Delano Herald Journal

Serving the communities of Delano, Loretto, Montrose, MN, and the surrounding area

Ivan Raconteur Column – 06/03/13



As we prepare to wrap up another graduation season, I took some time on a recent rainy evening, while enjoying a refreshing adult beverage, to ponder on what lies ahead for the current crop of graduates.

The end of high school can be a fascinating time of transition.

For most of us, much of what we do for the first 18 years or so of our lives is scripted, at least as far as the broad categories are concerned.

We start school at more-or-less the same age, and spend about the same number of years generally learning the same things (although recent reports suggest a lot of graduates aren’t learning what they should be).

After graduation, however, our lives take a much more independent course, and we have more control over the things we do.

Some will go to college or vocational school, some will choose military service, and others will jump directly into the workforce. Still others will wander around aimlessly for a few years trying to figure out who they are and what they are going to do with their lives.

Those of us who have been around awhile know that life is what happens while we are busy making other plans.

Some people know from a young age exactly what they want to do (or think they want to do) after they graduate.

Others haven’t the faintest idea, even when they cross that stage and clutch that precious diploma.

One thing seems likely.

Whether the graduates think they know what they are going to do, or whether they don’t, most will change directions along the way, and they will probably do so several times.

This is an exciting time in which to be graduating.

When I cast my mind back to the ancient times when I graduated, it occurs to me there are jobs and careers available to today’s graduates that didn’t exist back then.

There were no web designers, web content managers, or e-commerce specialists, because there was no Internet.

There were no cell phone sales consultants or app developers, because these things didn’t exist – at least not in the way they do today.

Today’s graduates will have bountiful opportunities to work in the medical field.

As the population ages, and we try to keep people alive forever, all sorts of medical and support careers will continue to emerge and grow.

Advances in medical technology that make it possible to replace limbs and joints may result in careers for technicians to perform maintenance on people much the same way mechanics service vehicles today.

This is not a new phenomenon.

Ever since our distant ancestors began to specialize, and move from hunting and gathering to a system where people did different jobs, the nature of those jobs and careers has been changing.

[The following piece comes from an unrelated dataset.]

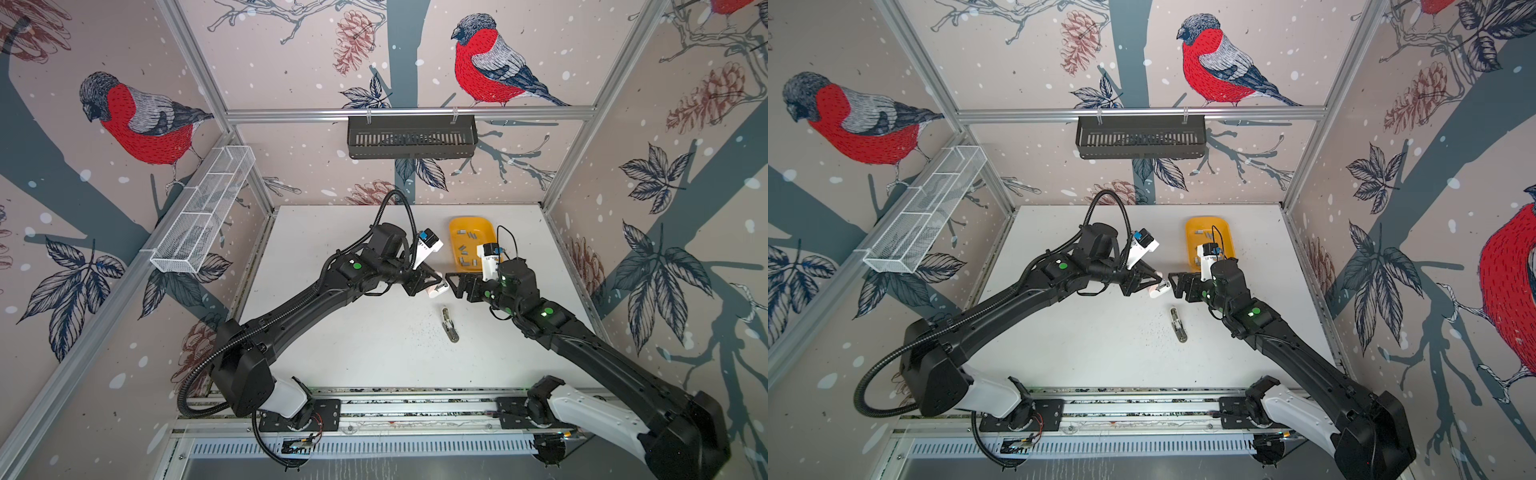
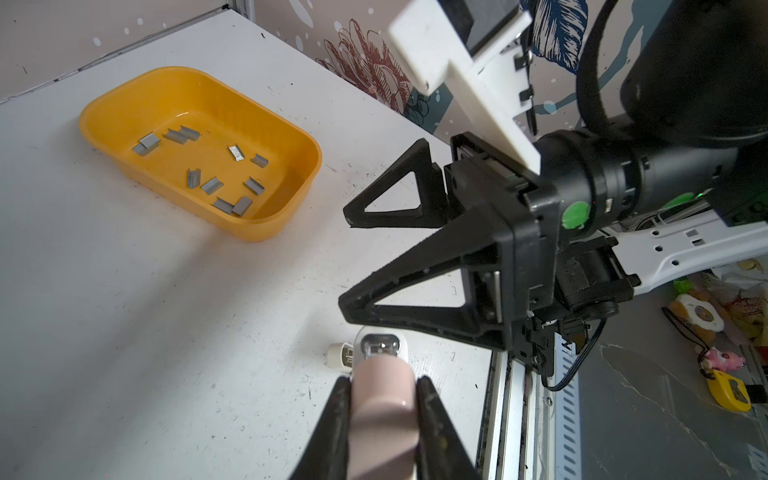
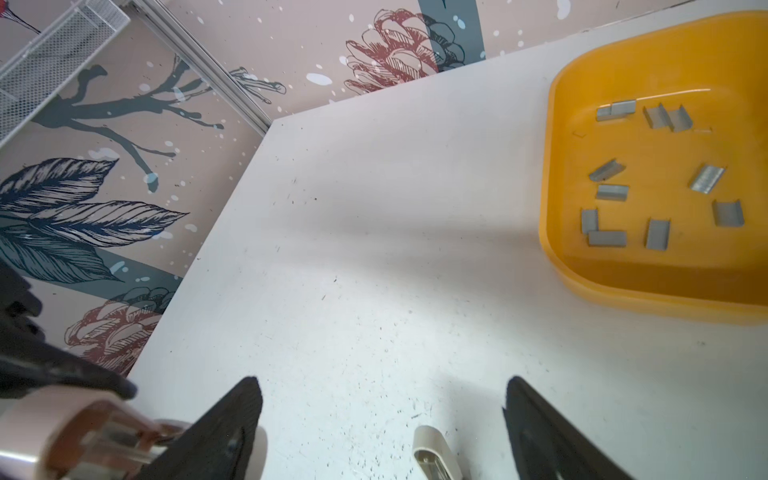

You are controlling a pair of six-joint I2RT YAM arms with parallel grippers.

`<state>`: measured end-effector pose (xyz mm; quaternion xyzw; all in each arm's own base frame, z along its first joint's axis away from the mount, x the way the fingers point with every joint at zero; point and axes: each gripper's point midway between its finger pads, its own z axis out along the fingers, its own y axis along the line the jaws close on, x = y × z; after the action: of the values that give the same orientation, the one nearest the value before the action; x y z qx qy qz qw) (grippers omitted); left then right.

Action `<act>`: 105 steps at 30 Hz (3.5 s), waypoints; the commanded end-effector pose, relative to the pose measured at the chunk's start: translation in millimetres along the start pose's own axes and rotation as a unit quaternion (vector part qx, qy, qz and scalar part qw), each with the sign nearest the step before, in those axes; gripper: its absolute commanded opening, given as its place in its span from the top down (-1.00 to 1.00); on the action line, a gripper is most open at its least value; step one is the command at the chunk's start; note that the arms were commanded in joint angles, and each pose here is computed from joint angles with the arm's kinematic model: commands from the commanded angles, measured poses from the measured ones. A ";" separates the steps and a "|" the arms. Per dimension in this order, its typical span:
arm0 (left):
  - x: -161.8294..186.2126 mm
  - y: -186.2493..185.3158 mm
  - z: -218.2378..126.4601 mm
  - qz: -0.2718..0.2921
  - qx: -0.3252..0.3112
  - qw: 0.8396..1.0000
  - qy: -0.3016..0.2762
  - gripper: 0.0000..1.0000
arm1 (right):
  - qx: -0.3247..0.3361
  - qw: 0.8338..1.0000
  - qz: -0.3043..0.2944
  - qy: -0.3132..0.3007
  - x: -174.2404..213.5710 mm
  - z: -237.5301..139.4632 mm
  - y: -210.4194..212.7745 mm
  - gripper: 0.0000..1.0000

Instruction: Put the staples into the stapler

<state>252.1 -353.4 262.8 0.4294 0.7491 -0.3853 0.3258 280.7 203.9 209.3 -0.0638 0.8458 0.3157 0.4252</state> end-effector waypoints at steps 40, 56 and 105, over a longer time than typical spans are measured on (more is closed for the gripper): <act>-38.8 -28.7 -40.2 0.014 0.127 0.988 -0.087 0.62 | -0.140 0.986 -0.090 -0.014 7.4 -23.9 68.4 -0.83; -36.1 -74.2 -70.3 0.051 0.257 0.962 -0.081 0.59 | -0.374 0.914 -0.154 -0.003 -2.7 -89.1 141.8 -0.68; -28.0 -60.9 -79.6 0.058 0.154 0.984 -0.072 -0.98 | -0.284 0.945 -0.156 0.037 35.9 -51.6 134.7 0.47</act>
<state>190.6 -323.8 350.4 0.4948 0.6032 -0.5444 0.3080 160.9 292.3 280.2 -0.3518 0.6868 0.5116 0.3780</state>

For example, there was probably a graduating class at some point that realized the job market for people who were skilled at making broadswords and suits of armor was drying up.

At another point in history, a crop of graduates probably made the switch from building and repairing wagons and buggies to servicing trucks and automobiles.

Veterinarians who once specialized in equine work to care for all the horses used in agricultural production must at some point have made the then radical transition to taking care of household pets when tractors replaced horses in the fields.

Today’s graduates will face many of the same challenges graduates have faced since the first graduating class donned robes and silly hats and walked across a stage to collect a sheepskin.

One thing that has changed is the pace at which these transitions are taking place.

Significant vocational changes that once took place gradually over a period of decades may now happen in years or months.

Advances in communication and technology have allowed for rapid sharing of information, and made it possible for change to occur at an alarming pace.

As new technologies and jobs are developed, people will be needed to fill those jobs.

It seems likely the graduates who will be the most successful in this new environment will not be those who are experts in the old way of doing things.

The winners in this new world will be those who are nimble and able to quickly adapt to changing situations and apply what they have learned to an ever-evolving set of challenges.

Commencement ceremonies are steeped in tradition and reek of rigid ways of doing things, but once they cross that stage, graduates will need to be prepared to hit the ground running and be alert for new opportunities.

One would not wish to be a worker skilled only in the crafting of longbows in a world that is ready for laser-guided weapons and unmanned drones.

There will not be much call for typewriter repair technicians in a market dominated by digital tablets.

It is likely that winners in the job market of tomorrow will be the graduates who are both flexible and adaptable.